=== PROBLEM TO WORK ON ===
The full listing, excluding its pictures, should be printed exactly as it stands.

=== DATASET EXCERPT ===
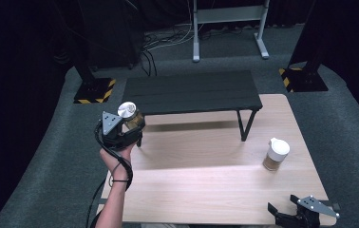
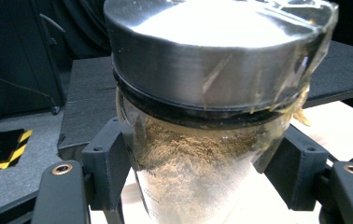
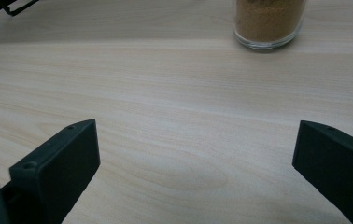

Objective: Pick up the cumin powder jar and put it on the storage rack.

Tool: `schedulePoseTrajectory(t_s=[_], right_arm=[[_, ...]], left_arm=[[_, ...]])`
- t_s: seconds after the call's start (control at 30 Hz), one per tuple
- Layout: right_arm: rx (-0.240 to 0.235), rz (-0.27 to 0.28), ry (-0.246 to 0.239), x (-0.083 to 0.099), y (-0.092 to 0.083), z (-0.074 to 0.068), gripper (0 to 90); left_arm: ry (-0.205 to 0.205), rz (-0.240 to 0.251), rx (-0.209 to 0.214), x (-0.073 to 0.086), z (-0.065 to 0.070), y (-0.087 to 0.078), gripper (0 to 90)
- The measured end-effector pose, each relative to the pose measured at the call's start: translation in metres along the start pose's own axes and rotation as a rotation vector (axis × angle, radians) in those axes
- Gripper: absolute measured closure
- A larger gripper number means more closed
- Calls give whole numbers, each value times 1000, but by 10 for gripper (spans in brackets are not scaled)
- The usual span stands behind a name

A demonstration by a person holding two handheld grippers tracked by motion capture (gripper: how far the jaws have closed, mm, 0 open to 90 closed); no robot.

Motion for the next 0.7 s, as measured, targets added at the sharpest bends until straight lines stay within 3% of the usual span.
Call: schedulePoseTrajectory(t_s=[0.7], right_arm=[[5, 7, 6, 0, -2, 3, 0]], left_arm=[[-12, -14, -8, -20, -4, 17, 303]])
Point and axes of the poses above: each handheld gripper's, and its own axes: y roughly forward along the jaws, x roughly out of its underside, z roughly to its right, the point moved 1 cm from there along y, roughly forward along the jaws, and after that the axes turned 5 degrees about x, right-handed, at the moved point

=== RESULT ===
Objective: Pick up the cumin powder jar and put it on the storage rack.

Tool: `schedulePoseTrajectory(t_s=[_], right_arm=[[_, ...]], left_arm=[[_, ...]])`
- t_s: seconds after the call's start (control at 30 Hz), one per tuple
- Layout: right_arm: rx (-0.240 to 0.235), rz (-0.27 to 0.28), ry (-0.246 to 0.239), x (-0.083 to 0.099), y (-0.092 to 0.083), z (-0.074 to 0.068), gripper (0 to 90); left_arm: ry (-0.205 to 0.205), rz (-0.240 to 0.251), rx (-0.209 to 0.214), x (-0.073 to 0.086), z (-0.065 to 0.070), y (-0.087 to 0.078), gripper (0 to 90)
- The measured end-effector pose, each relative to the pose measured at the call's start: translation in metres along the start pose's own axes and rotation as a rotation vector (axis × angle, radians) in those axes
- Gripper: absolute measured closure
- A larger gripper number means more closed
- Calls give whole numbers, each value times 1000, but by 10 for gripper (spans in brackets are not scaled)
- The usual span stands behind a name

A demonstration by a person holding two handheld grippers tracked by motion capture (gripper: how far the jaws have closed, mm, 0 open to 90 closed); no robot.

Motion for the next 0.7 s, as measured, targets added at the sharpest bends until straight lines stay within 3% of the usual span.
Call: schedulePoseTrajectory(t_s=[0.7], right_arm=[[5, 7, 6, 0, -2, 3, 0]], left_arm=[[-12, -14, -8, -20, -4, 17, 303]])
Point and axes of the poses above: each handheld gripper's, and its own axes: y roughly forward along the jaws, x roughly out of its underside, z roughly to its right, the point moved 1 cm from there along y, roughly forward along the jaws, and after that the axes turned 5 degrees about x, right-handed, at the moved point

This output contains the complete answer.